Accueilchevron_rightL’Olivier, Le petit journal du Grand Lycéechevron_rightParoles d’Ancienne - Nada Yafi

Cinquante ans après avoir obtenu son baccalauréat au Grand Lycée, ce n’est pas sans émotion que Nada Yafi s’apprête à remettre leurs diplômes de fin d’études aux 250 élèves de la promotion 2019, en tant que marraine. Cette ancienne interprète des présidents de la République française a été diplomate pendant vingt ans, directrice du centre de langue et de civilisation arabes de l’IMA et membre du comité de rédaction de la revue en ligne Orient XXI. Retraitée, elle a décidé de renouer avec son pays d’origine duquel la guerre, les rencontres et le travail l’ont éloignée pendant des années, et avec le GLFL par la même occasion.

Quel souvenir gardez-vous du GLFL ?

J’ai fait toute ma scolarité dans cet établissement sauf une année où j’ai, pour des raisons familiales, habité à Zahlé chez les Sœurs, dans un collège en internat. J’ai mille fois préféré le Grand Lycée, avant toute chose, pour la très grande mixité à la fois du genre et des confessions. Nous ne posions pas la question de savoir de quelles religions étaient nos camarades et nos amis. Depuis, je me sens bien dans les milieux où l’on trouve une mixité et une pluralité. Cela représente bien le Liban et cette coexistence entre différentes cultures et religions.

 

Des rencontres avec des enseignants vous ont-elles marquée ?

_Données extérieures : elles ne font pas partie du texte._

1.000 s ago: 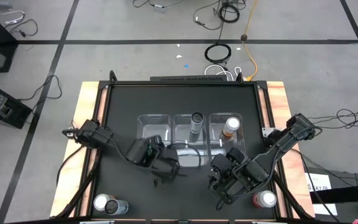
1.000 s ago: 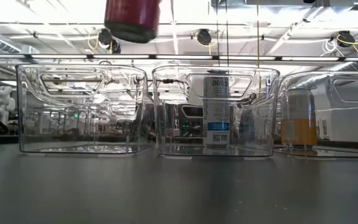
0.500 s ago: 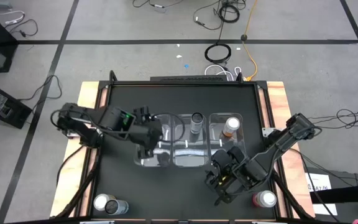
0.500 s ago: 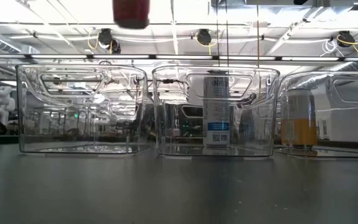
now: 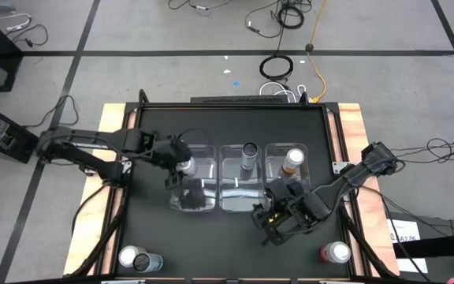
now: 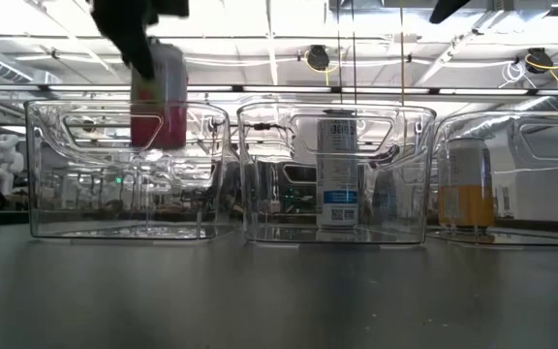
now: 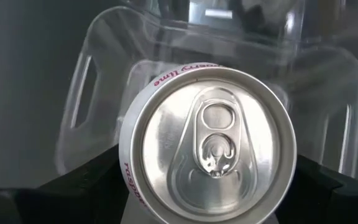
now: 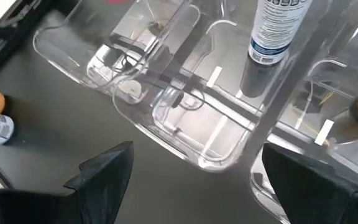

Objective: Sort soda cans
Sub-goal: Put the left pink-white soda can into the left transparent bin

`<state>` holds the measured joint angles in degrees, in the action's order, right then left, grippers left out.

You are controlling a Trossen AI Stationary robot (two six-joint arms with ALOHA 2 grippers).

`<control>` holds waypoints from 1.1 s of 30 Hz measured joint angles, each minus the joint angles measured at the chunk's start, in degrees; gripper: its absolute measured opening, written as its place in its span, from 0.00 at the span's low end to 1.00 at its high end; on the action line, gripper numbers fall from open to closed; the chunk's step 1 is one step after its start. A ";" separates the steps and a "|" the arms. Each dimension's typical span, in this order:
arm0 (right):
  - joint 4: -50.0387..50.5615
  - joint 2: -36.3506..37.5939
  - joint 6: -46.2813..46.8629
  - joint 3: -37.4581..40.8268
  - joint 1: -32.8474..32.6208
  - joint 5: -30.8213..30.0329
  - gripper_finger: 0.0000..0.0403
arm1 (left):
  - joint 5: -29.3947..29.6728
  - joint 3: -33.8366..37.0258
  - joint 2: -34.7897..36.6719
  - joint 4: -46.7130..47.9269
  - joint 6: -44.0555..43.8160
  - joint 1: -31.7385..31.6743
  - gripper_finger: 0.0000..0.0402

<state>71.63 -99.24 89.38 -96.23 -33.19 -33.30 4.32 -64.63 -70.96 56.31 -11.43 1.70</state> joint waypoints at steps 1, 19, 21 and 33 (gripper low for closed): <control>-0.34 0.00 0.00 0.00 0.34 0.02 0.86 | -1.24 1.73 0.52 -2.36 0.06 -0.99 0.77; -2.86 0.00 -1.09 0.00 4.27 0.23 0.86 | -4.87 5.56 -11.20 -15.91 7.37 -7.77 0.77; -2.86 0.00 -1.09 0.00 4.27 0.26 0.86 | -4.86 5.56 -12.09 -17.01 7.77 -8.14 0.77; -2.88 0.00 -3.28 0.00 4.24 0.36 0.86 | -5.46 5.56 -14.16 -18.95 7.72 -11.06 0.80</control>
<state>68.75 -99.24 86.11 -96.23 -28.95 -32.94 -1.14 -59.07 -85.12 37.36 -3.71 -9.36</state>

Je me souviens de M. Maurin, professeur de lettres, parce que la langue française a toujours été pour moi une exploration de la littérature et de la pensée. Michel Ribon, un professeur de philosophie qui a écrit le livre sur la seconde guerre mondiale Le passage à niveau, m’a également beaucoup marquée. Il incarnait vraiment la réflexion, l’esprit critique. C’était très fort comme relation parce qu’elle arrivait à ce moment de l’adolescence où l’on se pose beaucoup de questions existentielles. Le fait d’avoir obtenu le premier prix en philosophie du concours interscolaire Michel Chiha en 1969 est un souvenir inoubliable

 

Quel a été votre parcours suite à cela ?

Après un long moment d’hésitation et un drame personnel qui est le décès de mon mari, j’ai suivi des études de Lettres Modernes en France, comme boursière. Arrivée à la maitrise, j’ai trouvé que le professorat n’était pas assez dans l’action mais trop dans la contemplation. J’ai toujours eu envie de lier mon apprentissage à une profession plus pragmatique et dynamique. J’ai donc poursuivi avec des études d’interprétation à l’ESIT, l’Ecole supérieure d’interprètes et de traducteurs, et ai commencé à être interprète lors de grandes conférences internationales puis, au Quai d’Orsay de 1989 jusqu’en 2002. À force de fréquenter des diplomates, j’ai passé le concours de conseiller des Affaires Etrangères au Quai d’Orsay et j’ai occupé un poste de consul général de France à Dubaï et d’ambassadrice de France à Koweït-City. Une fois retraitée, j’ai géré le centre de langue et de civilisation à l’IMA, l’Institut du Monde Arabe à Paris.

 

En quoi diriez-vous que votre scolarité dans cet établissement vous a aidé par la suite ?

Une des choses que le Grand Lycée m’a données est le plurilinguisme. Les autres valeurs, nous les retrouvons dans le parcours que j’ai choisi : la pluralité, le multiculturalisme, cette vocation libanaise que porte bien cet établissement de faire le lien entre les cultures, l’intermédiaire entre différents univers et civilisations.

 

Quelle est, selon vous, la marque de fabrique des Lycéens ?

Ils sont tous polyglottes et parlent au moins français, anglais et arabe ; c’est la force des Libanais en général. Ils sont également très curieux, ils ont réussi dans des parcours différents en tant qu’ingénieurs ou médecins, ils lisent beaucoup, ils aiment voyager. J’ai rencontré des camarades qui m’ont invitée à rejoindre des Anciens de ma promotion, coordonnés par Hassan Khalil (Page Facebook : « Lycee 69 »). Je vais sûrement les revoir lors de mon prochain passage à Beyrouth.

Comment maintenez-vous ce lien aujourd’hui ?

Autant, à un certain moment, avec le traumatisme de la guerre, j’ai eu envie de m’éloigner du Liban mais là, j’ai envie de renouer avec lui. Même si c’est un pays qui envoie sa diaspora dans le monde, celle-ci reste attachée à son petit coin de paradis. Chaque fois que je passe devant le Grand Lycée, cela me fait quelque chose. Je suis ravie de pouvoir être la marraine de la dernière promotion. Pour les Anciens, cette nouvelle génération représente beaucoup d’espoirs et les promesses des choses que nous n’avons pas su réaliser.